▶ _Instructions to follow_:
Scan the lines below for the string "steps" and copy every one that has it.

▶ _Data block_:
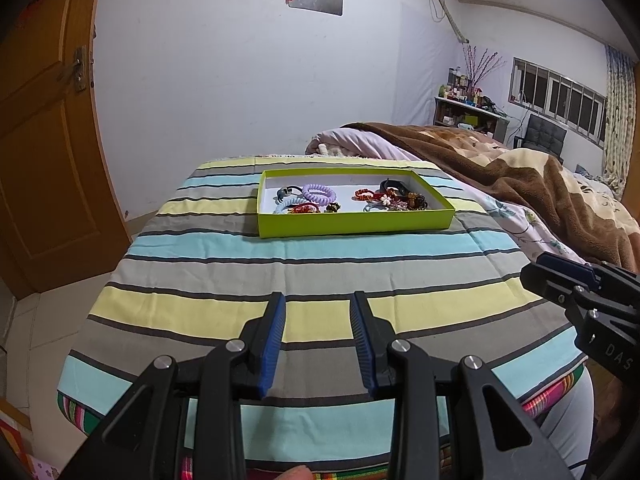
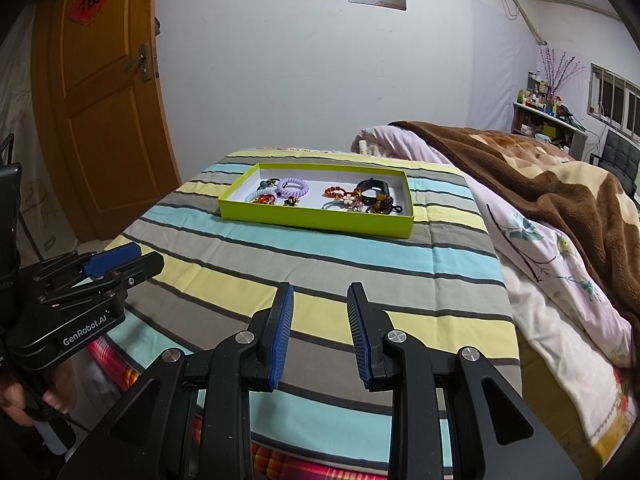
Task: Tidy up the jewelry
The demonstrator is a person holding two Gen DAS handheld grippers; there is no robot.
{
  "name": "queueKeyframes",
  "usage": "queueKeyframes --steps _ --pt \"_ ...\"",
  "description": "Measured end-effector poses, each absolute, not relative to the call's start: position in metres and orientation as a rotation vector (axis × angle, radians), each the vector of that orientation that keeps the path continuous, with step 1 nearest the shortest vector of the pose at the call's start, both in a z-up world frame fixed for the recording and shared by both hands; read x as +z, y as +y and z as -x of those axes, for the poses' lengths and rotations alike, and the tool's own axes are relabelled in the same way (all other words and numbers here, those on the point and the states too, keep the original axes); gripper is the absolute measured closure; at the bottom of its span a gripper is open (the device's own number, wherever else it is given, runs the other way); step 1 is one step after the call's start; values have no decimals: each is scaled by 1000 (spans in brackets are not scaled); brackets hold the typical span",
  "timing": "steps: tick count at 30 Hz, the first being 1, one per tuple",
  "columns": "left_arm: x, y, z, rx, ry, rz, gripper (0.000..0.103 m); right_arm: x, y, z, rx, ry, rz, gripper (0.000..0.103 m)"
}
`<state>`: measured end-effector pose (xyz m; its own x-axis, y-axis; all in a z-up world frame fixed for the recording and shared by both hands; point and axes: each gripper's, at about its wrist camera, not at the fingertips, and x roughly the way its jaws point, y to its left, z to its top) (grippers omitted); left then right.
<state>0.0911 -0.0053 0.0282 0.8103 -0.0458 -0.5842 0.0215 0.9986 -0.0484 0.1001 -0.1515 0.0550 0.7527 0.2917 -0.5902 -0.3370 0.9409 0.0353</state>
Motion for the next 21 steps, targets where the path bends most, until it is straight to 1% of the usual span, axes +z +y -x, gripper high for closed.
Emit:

▶ _Worked solution_:
  "usage": "queueKeyframes --steps _ --pt \"_ ...\"",
  "timing": "steps: tick count at 30 Hz, the first being 1, one per tuple",
Motion for the next 21 steps, targets where the path bends most, until it is straight to 1% of the usual span, axes +z +y -x, gripper high for closed.

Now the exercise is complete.